Gedächtnisausstellung eröffnet

Ebersberger Rennfahrer sind unvergessen

Die Gedenkausstellung der Ebersberger Rennfahrer-Legenden Hans Attenberger und Sepp Schillinger hat in Ebersberg eine Welle der Emotion ausgelöst. Zahlreiche Kreisstädter und Rennfahrer-Freunde versammelten sich in der Pfarrkirche, wo Diakon Winfried Schütze eine Messe zelebrierte.

Ebersberg– Am alten Friedhof an der Attenberger-Schillinger-Straße liegt das Ehrengrab von Hans Attenberger, das vom Ebersberger Steinmetz Anton Baumann neu aufgebaut und von Friedhof-Gärtner Josef Spath geschmückt wurde. Hier sowie am Grab von Sepp Schillinger am Friedhof in Oberndorf trafen sich die Gäste, um ein gemeinsames Vater unser zu beten.

Für die Ausstellung im VW-Autohaus haben die Inhaber Fritz und Richard Grill einen großen Teil der PKW-Verkaufsfläche zur Verfügung gestellt.

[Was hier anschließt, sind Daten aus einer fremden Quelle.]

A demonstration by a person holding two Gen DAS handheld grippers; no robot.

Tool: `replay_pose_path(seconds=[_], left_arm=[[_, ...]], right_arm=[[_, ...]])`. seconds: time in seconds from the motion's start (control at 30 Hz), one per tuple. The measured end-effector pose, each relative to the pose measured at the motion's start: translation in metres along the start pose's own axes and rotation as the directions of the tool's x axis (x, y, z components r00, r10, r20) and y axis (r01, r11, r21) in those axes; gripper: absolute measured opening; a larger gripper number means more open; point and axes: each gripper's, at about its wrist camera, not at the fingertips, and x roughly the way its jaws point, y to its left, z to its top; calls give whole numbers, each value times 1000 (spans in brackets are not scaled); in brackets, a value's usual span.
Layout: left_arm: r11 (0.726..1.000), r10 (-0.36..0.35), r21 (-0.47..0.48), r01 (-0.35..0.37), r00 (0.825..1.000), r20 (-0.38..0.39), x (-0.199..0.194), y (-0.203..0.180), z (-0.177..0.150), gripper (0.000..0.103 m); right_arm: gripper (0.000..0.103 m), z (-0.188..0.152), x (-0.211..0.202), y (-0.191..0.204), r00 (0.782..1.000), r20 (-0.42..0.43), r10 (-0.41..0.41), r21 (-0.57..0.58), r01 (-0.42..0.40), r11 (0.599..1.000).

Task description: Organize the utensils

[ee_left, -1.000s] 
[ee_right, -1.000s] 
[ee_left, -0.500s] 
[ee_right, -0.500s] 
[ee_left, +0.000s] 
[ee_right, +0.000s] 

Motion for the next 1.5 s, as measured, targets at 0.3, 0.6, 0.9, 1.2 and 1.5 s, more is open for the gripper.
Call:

Im Halbrund sind bis zum Ende Ausstellung am 31. Juli 20 Original-Maschinen verschiedener Rennfahrer und Vereine ausgestellt, manche in einem Zustand, als würden sie gerade von einem Mechaniker für die nächsten Rennen zusammengeschraubt werden. Der Betrachter fühlt sich wie in einem Fahrerlager, wo es nach Öl und Benzin riecht und die Rennfahrer in ihren schwarzen Rennanzügen herumlaufen.

In der Tat fanden sich zur Ausstellungseröffnung zahlreiche aktive und ehemalige Rennfahrer ein, um den beiden verunglückten Rennfahrern die Ehre zu erweisen. Bis kurz vor Beginn der Ausstellung trafen noch Briefe, Fotos und Exponate beim Freundeskreis Attenberger-Schillinger ein, die von einer großen Anteilnahme in der Rennfahrer-Szene zeugen.

Fritz Bartl, Sprecher des Freundeskreises und maßgeblicher Kurator der Ausstellung, eröffnete die Vernissage und zitierte unter anderem einen vor wenigen Tagen eingetroffenen Brief von Franz-Dieter Linnarz aus Lüdenscheid, der in den 1960er-Jahren mehrfach mit seinem Beifahrer Hans Richard Hohoff so manchen Strauß mit dem Seitenwagen Team Attenberger-Schillinger ausgefochten hatte. „Mein Beifahrer und ich haben damals dafür gesorgt, dass der Transporter des Gespannes Attenberger, sowie die zertrümmerte Maschine geborgen und nach Ebersberg geschafft worden ist“, schreibt Linnarz, und: „Zwischen dem Team Attenberger-Schillinger und uns, dem Team Linnarz-Hohoff, bestand damals eine sehr gute Freundschaft. Wir hatten beide RS BMW Rennmotoren, links eingebauten Seitenwagen, und die Betreuung durch den damaligen BMW-Monteur Gustl Lachermeier.“

Das tragische Ereignis damals 1968 in Spa/Francorchamps, vo Attenberger und Schillinger ums Leben kamen, erfüllte sie damals mit großer Trauer. Nach dem Unglück ist sein Beifahrer Hohoff aus dem Rennsport ausgestiegen.

Bartl ließ schließlich die letzten Monate, Wochen, Tage, Stunden und Minuten der beiden Rennfahrer Revue passieren.

Die Ausstellung im VW-Autohaus in Ebersberg ist bis zum 31. Juli geöffnet und zwar Montag bis Freitag 8 bis 18 Uhr und Samstag von 8 bis 13 Uhr.